I can relate to Thomas Jefferson’s warning that eternal vigilance is the price of freedom. You need only look as far as the recent headlines about Miss Deaf Texas, killed by a train as she was distracted by text messaging while crossing some railroad tracks, to see why I regard hyper-vigilance as the price of my independence as a hard-of-hearing person. Yesterday, when my son and I crossed the street at a relatively quiet intersection in Boston, I realized how hyper-alertness has become an unconscious habit for me — the only way to assure security in what too often is a physically dangerous everyday world for someone who can’t hear. It can literally save your life.

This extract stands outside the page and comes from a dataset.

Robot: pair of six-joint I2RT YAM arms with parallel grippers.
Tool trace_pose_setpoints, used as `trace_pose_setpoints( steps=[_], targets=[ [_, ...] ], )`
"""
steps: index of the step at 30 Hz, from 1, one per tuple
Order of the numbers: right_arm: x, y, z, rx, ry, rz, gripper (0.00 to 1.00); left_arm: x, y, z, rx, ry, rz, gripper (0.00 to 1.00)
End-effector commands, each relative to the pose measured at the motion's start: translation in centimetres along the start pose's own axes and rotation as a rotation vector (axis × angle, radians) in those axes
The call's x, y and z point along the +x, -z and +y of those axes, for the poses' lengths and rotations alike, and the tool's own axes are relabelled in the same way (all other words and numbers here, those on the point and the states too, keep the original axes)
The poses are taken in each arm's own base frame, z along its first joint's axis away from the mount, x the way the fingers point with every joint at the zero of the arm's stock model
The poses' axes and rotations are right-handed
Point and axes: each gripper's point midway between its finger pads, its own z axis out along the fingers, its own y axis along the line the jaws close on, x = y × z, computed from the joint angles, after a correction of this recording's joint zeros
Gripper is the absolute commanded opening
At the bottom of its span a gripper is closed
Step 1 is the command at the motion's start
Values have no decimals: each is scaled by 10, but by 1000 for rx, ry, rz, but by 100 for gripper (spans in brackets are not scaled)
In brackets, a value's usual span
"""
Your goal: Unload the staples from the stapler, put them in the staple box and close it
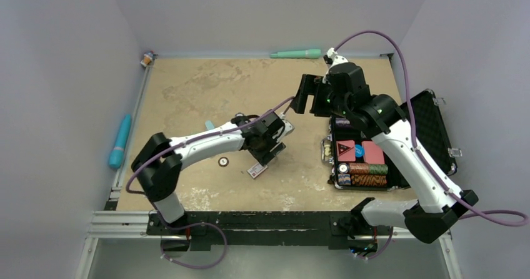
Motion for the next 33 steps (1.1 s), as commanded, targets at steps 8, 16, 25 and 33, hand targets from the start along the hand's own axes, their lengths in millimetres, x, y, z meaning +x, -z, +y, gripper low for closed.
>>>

At the Boston intersection, Jake and I had a “Walk Sign” and started ambling across the street, but unlike my normal-hearing son, I reflexively took a long look left and right up and down what we had assumed was an empty boulevard. A few hundred yards to the south I saw an ambulance bearing down on us at what seemed to be about 70 miles an hour. It had its flashing lights on but hadn’t sounded the siren yet. My son hadn’t seen it yet, but I grabbed his arm and made him look as I started hustling out of the way. In the next instant the ambulance driver saw us and hit the siren, but by that time we were already well on our way to the other curb. Jake most likely would have heard the siren in time to get out of the way, but if I had been by myself and hadn’t looked, I wouldn’t have seen or heard, and the ambulance driver would have had to veer into oncoming cars or hit me. Instead, I looked even before my son or the ambulance driver were aware of a possible problem — I was hyper-vigilant.

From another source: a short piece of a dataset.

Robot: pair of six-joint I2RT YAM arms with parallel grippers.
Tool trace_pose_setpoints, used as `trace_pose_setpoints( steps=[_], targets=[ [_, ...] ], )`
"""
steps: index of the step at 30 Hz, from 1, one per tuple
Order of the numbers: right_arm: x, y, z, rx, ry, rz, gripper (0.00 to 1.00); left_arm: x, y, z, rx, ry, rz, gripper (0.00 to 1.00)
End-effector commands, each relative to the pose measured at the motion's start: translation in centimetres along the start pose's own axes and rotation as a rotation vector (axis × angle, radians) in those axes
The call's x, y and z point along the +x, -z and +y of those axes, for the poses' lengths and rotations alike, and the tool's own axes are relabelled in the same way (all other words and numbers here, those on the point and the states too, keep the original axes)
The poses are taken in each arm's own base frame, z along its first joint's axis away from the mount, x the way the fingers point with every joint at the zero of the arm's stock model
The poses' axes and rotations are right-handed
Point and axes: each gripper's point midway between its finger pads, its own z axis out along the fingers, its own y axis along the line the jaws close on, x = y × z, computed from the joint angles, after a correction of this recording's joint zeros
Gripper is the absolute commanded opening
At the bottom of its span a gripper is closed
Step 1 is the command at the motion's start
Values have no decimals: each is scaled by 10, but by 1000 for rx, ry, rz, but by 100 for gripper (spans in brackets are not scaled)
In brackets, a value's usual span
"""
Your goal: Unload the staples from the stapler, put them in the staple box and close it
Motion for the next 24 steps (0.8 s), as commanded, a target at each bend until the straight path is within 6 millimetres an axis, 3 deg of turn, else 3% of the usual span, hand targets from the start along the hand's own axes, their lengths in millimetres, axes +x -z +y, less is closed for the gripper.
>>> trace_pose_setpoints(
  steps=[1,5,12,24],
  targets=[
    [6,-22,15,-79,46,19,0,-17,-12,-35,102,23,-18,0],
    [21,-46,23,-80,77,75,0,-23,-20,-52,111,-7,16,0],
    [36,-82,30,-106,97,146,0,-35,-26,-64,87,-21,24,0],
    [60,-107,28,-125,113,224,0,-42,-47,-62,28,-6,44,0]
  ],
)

I realized I live this way, whether I’m driving a car, leaving a kettle on the stove, or walking across the tracks at the light-rail station near my home. People who hear well don’t hve to give a second thought to such situations, but for hard-of-hearing people each is inherently dangerous, requiring constant vigilance and anticipation. Skipping onto the curb as the ambulance whizzed by, I thought about the times I’ve gotten lost in my own handheld text messaging communicator and wondered how often I’d been oblivious to very real danger. It gave me a chill.

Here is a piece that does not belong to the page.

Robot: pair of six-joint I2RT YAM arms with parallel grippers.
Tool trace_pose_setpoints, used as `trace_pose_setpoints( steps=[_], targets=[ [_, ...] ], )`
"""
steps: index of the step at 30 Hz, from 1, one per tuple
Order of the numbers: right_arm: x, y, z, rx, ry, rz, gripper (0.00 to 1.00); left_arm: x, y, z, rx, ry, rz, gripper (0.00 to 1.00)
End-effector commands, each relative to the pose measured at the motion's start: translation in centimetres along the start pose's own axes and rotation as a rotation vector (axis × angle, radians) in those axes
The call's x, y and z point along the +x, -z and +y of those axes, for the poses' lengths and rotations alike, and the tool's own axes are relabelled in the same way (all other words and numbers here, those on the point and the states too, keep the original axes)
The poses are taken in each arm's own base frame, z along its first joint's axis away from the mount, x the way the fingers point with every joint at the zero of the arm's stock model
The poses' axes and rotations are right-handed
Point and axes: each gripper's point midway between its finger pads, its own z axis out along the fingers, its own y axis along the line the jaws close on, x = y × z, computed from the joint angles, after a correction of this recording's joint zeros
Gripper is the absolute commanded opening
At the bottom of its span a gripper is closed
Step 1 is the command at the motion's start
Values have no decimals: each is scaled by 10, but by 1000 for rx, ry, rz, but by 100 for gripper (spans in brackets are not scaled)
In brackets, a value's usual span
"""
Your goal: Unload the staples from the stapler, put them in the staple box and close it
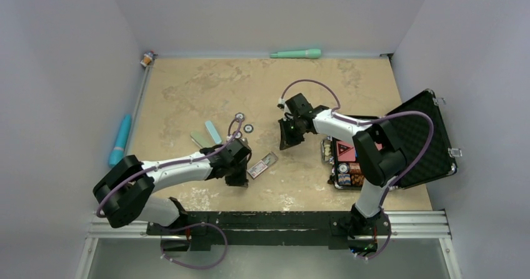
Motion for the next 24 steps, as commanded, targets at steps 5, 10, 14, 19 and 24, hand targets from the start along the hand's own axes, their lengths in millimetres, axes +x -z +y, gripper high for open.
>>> trace_pose_setpoints(
  steps=[5,10,14,19,24],
  targets=[
    [7,-13,15,-67,49,17,0,-24,-1,-11,1,0,-46,0],
    [16,-20,18,-66,61,42,0,-28,-3,-9,-10,-4,-45,0],
    [21,-22,19,-70,60,49,0,-31,-6,-9,-20,-15,-38,0],
    [24,-23,19,-71,60,57,0,-31,-8,-9,-27,-18,-33,0],
    [26,-25,22,-77,64,66,0,-32,-11,-10,-29,-24,-30,0]
  ],
)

The headlines about Miss Deaf Texas are hair-raising in another very literal sense as well. Have you ever been to London? Often, the first time you cross the street, you find yourself looking to the left, and when you see no oncoming cars, you step off the curb and nearly get hit by a car bearing down on you from the other “wrong” side of the road. The adrenalin surge you get from such a life-threatening experience is enough to raise the hair on the back of your neck. When you’re out and about as a hard-of-hearing person, you are hyper-alert all the time, and your adrenalin response is on a hair-trigger, firing away repeatedly at the least hint of trouble. Scientists call this an instinctive fight-or-flight response, and while it probably extended the lives of cavemen running from mastadons, it can shorten your life when you’re in a modern city and your adrenalin runs amok a dozen times a day. I think that’s one of the many reasons hard-of-hearing people get real tired and often need to crash when everyone around them is going strong. What a bummer. But it’s a small price to pay for my freedom, and it sure beats the alternative. Just remember what Patrick Henry said: “Give me liberty, or give me death.”